There were deli's everywhere! I counted three on one block on one side of the street. But, they were all different which shows how diverse this area is. There was an Italian deli and pastry shop, one thats name was written in spanish so I am assuming it had traditional food from a South American country, and one that was simpled named American-style deli. Also, the general layout of this area seemed very strange and another good word for it would be extreme. One block would be packed while one or two blocks away it would be empty warehouse covered in graffitti and would look like an absolutely terrifying place to be. Then a block away from that it would be a block of super nice apartment buildings followed by a block of run down looking apartments. But, if you went inside of these apartments they would be furnished with the nicest furniture and kitchen appliances. Even on the crowded blocks there would be abandoned buildings and empty lots with barbed wire around them next to very elegant stores and run down little restaurants.
The word I used earlier, diverse, is probably the best way to describe this area because amidst the large amount of multicultured families there were also many different kinds of people present. I saw kids who clearly looked like they were in gangs, 50 year old poets, college students, and an old man filling his coffee mug with vodka before getting in his car to drive somewhere.
Basically, this is absolutely a place to visit. If anything it is worth it just to get out of Manhattan. The air felt fresh in a way it never feels in Manhattan and the lower buildings and quiet streets were most definitely a nice change for a peaceful Friday night.
Also, as a sidenote to Sophia's post, the name of the second gallery we went to was the Tanya Bonakdar Gallery and the artist was Haim Steinbach and it was AMAZING!!!!! SCOTT YOU MUST GO SEE THIS GALLERY!!!!!!!!! I will absolutely be going there again!!!

Sunday, October 2, 2011

Bright Eyes, Big City

In preparation for our second assignment, to write about an artist/artistic movement from NYC, I've been thinking about songs that attempt to capture the city. Though they don't have the same cultish following as some of their contemporaries, leading some to wonder if they will be remembered, I'm a pretty big fan of Simon and Garfunkel.
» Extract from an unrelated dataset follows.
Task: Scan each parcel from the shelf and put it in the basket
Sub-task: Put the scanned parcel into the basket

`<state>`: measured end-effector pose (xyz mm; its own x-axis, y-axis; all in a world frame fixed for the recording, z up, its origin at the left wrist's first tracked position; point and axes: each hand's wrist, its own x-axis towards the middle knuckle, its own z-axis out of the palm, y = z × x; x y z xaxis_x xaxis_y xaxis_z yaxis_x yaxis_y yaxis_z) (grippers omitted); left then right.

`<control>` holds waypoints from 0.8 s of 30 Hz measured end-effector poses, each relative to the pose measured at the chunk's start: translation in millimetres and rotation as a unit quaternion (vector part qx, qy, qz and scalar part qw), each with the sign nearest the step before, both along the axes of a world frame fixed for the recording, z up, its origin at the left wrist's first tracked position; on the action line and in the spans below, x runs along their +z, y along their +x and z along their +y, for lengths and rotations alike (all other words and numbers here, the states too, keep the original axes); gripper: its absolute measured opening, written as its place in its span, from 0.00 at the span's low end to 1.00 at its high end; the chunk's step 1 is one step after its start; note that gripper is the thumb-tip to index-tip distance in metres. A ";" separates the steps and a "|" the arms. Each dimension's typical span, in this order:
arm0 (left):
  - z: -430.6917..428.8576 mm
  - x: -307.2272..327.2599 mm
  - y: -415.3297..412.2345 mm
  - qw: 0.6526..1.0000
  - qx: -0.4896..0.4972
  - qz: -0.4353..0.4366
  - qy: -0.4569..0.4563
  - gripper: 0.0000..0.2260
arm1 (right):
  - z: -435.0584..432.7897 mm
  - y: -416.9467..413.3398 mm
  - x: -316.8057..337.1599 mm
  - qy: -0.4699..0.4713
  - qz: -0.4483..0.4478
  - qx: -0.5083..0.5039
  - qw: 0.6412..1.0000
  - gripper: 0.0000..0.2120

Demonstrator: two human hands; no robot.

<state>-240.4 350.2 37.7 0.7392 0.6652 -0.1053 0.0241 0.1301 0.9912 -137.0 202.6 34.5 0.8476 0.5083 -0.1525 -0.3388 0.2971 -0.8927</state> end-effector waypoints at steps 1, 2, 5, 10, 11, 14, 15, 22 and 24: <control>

Quite a few of their songs claim New York as a backdrop and contain snippets of the city.

Jim Fusilli argues that when Paul Simon "writes at street level, there can be a sense that he's revealing research rather than experience." Though his words may sound carefully crafted and hyper-literary, I find that the elements of "street" life in his songs are so basic as to not possibly require any research.  Take, for example, this verse from "Bleecker Street":

I heard a church bell softly chime
In a melody sustainin'
It's a long road to Caanan
On Bleecker Street
Bleecker Street
Ok, sure, most of us don't think about Caanan while traversing Bleecker Street, but I consider church bells to be a standard part of my life in New York (this was particularly true when I lived across from Grace Church last year.)

When I find myself having to pack sweaters, umbrellas and shorts when leaving my dorm, I find myself thinking about this line from "The Only Living Boy in New York": " I can gather all the news I need on the weather report."

"The 59th Street Bridge Song (Feelin' Groovy)" could have been dedicated to Anthony, and all the other New Yorkers who are in a hurry to go relax:
Slow down, you move too fast.
You got to make the morning last.
Just kicking down the cobble stones.
Looking for fun and feelin' groovy.
 
A nervous newcomer to the Northeast, this is my winter mantra:
Then I'm laying out my winter clothes
And wishing I was gone
Going home
Where the New York City winters aren't bleeding me
Bleeding me, going home
                    ("The Boxer")

But of course I know "April Come She Will."


Saturday, October 1, 2011

Galleries and whatnot

The galleries we went to today were beautiful. By far, the most incredible, for me at least, was the first we attended for the artist Anthony Goicolea, called Pathetic Fallacy. Pathetic fallacy, we discovered, is the act of treating inanimate objects as if they had human feelings. Or, I suppose, simple anthropomorphism. Goicolea—an extraordinarily talented Cuban-American artist who graduated from the University of Georgia—however deconstructs and representatives this topic beautiful. There was one image that was particularly arresting. Unlike the others, which were all generally wall-bound, this one was lying in a case. It was a beautiful sketch of a tree that partially opened to reveal a spine, and it was simply breathtaking. Goicolea doesn’t use color often (he relies mostly on a black and white, sometimes red—which produces a startling effect—or dull blue, green, and golds), but despite this—that is to say, despite the obviously non-realistic interpretation of his subject—there is something startling life-like about it. Not human, not even with the spine. Simply something alive. A good reminder of the life around you.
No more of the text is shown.